A Streaming Manifesto

  • SQL : Declarative
    • A lot of streaming systems don’t have full SQL support (arbitrary joins, non-window join conditions etc.) .
  • Do only what’s necessary: Reactive to input changes, little to no busywork
    • Existing streaming processors have massive hardware footprint even if they’re ingesting low amounts of data due to complex queries.
  • Joins: No mandatory temporal windows; Arbitrary join conditions
    • Existing streaming systems require streaming joins be windowed along a temporal dimension (i.e. if input stream is changing over time, the joins is only evaluated over some fixed window)
    • As per their docs, ”JOINs work over the available history of both streams, which ultimately provides an experience more similar to an RDBMS than other streaming platforms.”

Materialize : Architecture

  • Materialize is built on top of timely dataflow and differential dataflow.
  • Materialize on top of these handles client connections, maintains catalogs, streams, views. It does parsing, planning, optimizing of queries and constructing dataflow plans from these queries.

Traditional streaming systems achieve parallelism by sharding on operator.

  • Eg. Multiple workers for “Count” operator in a pipeline.
  • This can get expensive for complex queries even for low data volume since the data passes through each worker for an operator one by one. Some of the operations (eg. “Filter”) might even be no-op for a lot of data.

Timely dataflow cooperatively schedules every operator on each worker and shards the entire dataflow graph by key.

  • Timestamps drive the movement of data.

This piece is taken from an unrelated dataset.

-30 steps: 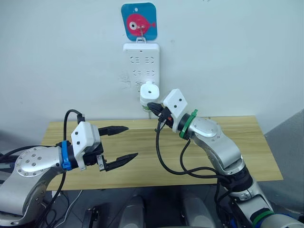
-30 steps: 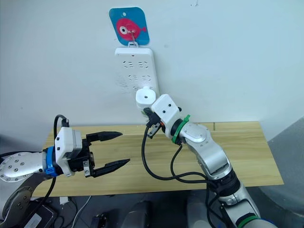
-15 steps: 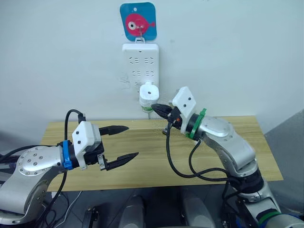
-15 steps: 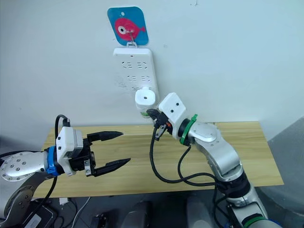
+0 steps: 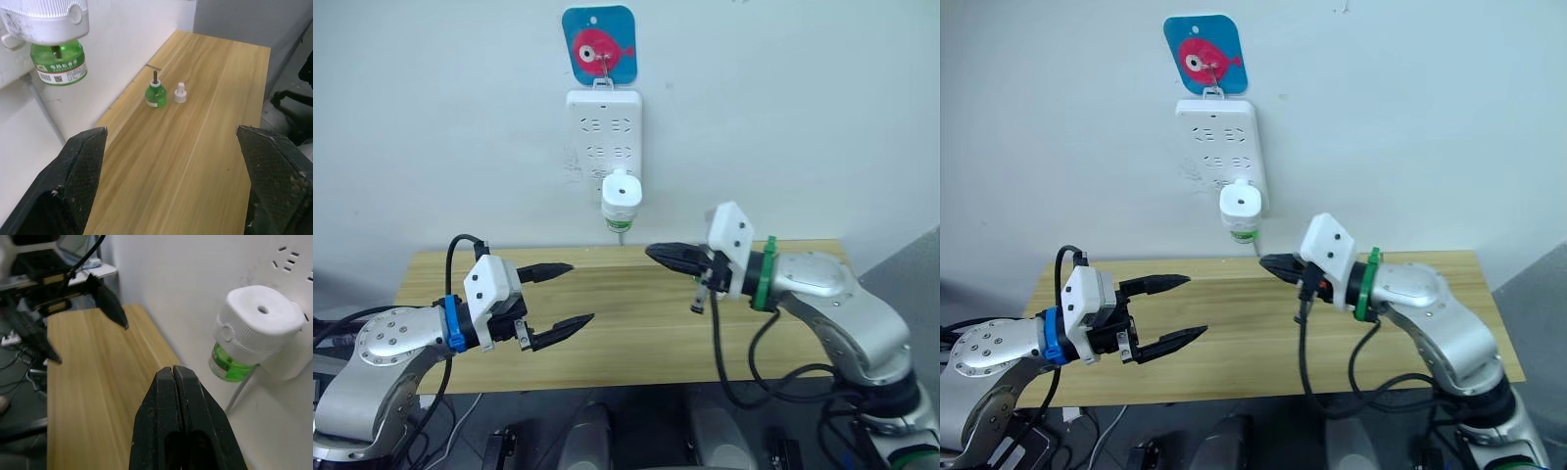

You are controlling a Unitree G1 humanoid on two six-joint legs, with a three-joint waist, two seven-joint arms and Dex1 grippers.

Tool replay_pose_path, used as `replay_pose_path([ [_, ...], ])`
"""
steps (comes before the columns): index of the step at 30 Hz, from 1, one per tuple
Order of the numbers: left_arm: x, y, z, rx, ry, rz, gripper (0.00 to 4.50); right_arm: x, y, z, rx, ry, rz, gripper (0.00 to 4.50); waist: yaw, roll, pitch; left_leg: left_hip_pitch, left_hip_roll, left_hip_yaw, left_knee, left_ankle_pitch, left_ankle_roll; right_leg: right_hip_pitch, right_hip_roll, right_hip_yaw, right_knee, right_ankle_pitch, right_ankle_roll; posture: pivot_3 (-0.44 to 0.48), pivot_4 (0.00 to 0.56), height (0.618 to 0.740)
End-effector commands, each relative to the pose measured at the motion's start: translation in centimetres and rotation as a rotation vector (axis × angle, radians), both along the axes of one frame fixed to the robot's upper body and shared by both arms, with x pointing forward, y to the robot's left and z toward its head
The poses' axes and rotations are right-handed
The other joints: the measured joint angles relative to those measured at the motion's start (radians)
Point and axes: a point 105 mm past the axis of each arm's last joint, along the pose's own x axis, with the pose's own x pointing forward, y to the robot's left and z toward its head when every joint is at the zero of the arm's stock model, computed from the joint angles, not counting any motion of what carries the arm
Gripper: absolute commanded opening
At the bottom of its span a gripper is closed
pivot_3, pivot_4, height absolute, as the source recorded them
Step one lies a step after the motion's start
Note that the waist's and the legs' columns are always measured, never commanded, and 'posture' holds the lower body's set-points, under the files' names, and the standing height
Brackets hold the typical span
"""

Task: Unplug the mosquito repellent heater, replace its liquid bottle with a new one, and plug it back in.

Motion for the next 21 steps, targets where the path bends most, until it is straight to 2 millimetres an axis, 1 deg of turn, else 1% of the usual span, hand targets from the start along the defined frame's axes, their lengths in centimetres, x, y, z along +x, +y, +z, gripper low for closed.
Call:
replay_pose_path([
  [1,0.3,2.1,0.3,0.074,-0.041,0.027,4.47,-0.5,-2.7,0.9,-0.041,-0.048,-0.029,0.18,0.0,-0.001,-0.004,0.0,0.0,0.0,0.0,0.0,0.0,0.0,0.0,0.0,0.0,0.0,0.0,-0.066,0.128,0.734],
  [3,0.6,3.8,-0.2,0.145,-0.05,0.037,4.5,-0.4,-5.3,0.0,-0.128,-0.029,-0.069,0.55,0.0,-0.001,-0.012,0.0,0.0,0.0,0.0,0.0,0.0,0.0,0.0,0.0,0.0,0.0,0.0,-0.064,0.117,0.734],
  [6,1.2,5.3,-0.2,0.203,-0.053,0.053,4.5,-0.4,-8.5,-1.0,-0.252,-0.021,-0.094,1.59,0.0,-0.001,-0.027,0.001,0.0,0.001,-0.001,0.0,0.0,0.001,0.0,0.0,-0.002,0.0,0.0,-0.057,0.102,0.734],
  [9,1.8,6.6,-0.5,0.307,-0.071,0.075,4.5,-0.2,-11.4,-1.2,-0.353,-0.024,-0.109,2.71,0.0,-0.002,-0.038,0.001,0.0,0.002,-0.001,0.0,0.0,0.001,0.0,0.0,-0.002,0.0,0.0,-0.053,0.091,0.734],
  [10,1.9,7.0,-0.8,0.331,-0.053,0.095,4.5,-0.3,-12.3,-1.3,-0.385,-0.015,-0.109,3.02,0.0,-0.002,-0.044,0.001,0.0,0.002,-0.001,0.0,0.0,0.001,0.0,0.0,-0.002,0.0,0.0,-0.05,0.084,0.734],
  [12,2.3,8.0,-1.4,0.406,-0.052,0.141,4.5,-0.4,-13.5,-1.3,-0.427,-0.011,-0.097,3.76,-0.001,-0.002,-0.052,0.001,0.0,0.002,-0.001,0.0,0.0,0.002,0.0,0.0,-0.003,0.0,0.0,-0.049,0.081,0.734],
  [14,1.8,8.4,-2.0,0.444,-0.039,0.113,4.5,-0.3,-14.7,-1.5,-0.479,-0.017,-0.091,4.49,-0.002,-0.002,-0.058,0.001,0.0,0.002,-0.001,0.0,0.001,0.002,0.0,0.0,-0.003,0.0,0.0,-0.05,0.075,0.734],
  [17,1.6,9.2,-2.7,0.49,-0.03,0.124,4.5,-0.1,-15.9,-1.6,-0.522,-0.023,-0.091,4.49,-0.002,-0.002,-0.067,0.001,0.001,0.002,-0.001,-0.001,0.001,0.002,0.0,0.0,-0.004,0.0,0.0,-0.049,0.07,0.734],
  [21,1.1,9.0,-3.0,0.448,0.015,0.112,4.5,0.6,-16.2,-1.4,-0.519,-0.037,-0.088,4.49,-0.002,-0.002,-0.074,0.001,0.0,0.002,-0.001,-0.001,0.001,0.003,0.0,0.001,-0.004,0.0,0.0,-0.04,0.069,0.734],
])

Building Materialize : Experiences

  • Writing performant dataflow programs is very hard.
  • Efficient state management is the key.
    • Existing stream processors outsource state management to RocksDB which leads to loss of control over things like when compaction happens.
  • SQL requires 100% coverage.
    • Q/A: How do you cover the SQL standard entirely?
      • We don’t. We support Joins, Subqueries etc. Don’t support CTEs and a few other things yet.

Q/A

  • Does this dataflow uses multi-way joins with worst case optimality to do some kind of computations?
    • We’re using multi-way joins but not the algorithm with worst case join optimality .
  • What is the idea of consistency in your system?
    • We don’t do any concurrency control on our end because our inputs are ordered for us and have a timestamp associated with them but our system is essentially maintaining snapshot isolation.
  • Can I combine windows w/ different durations? (Sliding window semantics)
    • No.
  • What aspect of the implementation in Materialized was the most difficult?
    • Query planning to get out a static dataflow graph.
    • Materialized optimizer is written from scratch.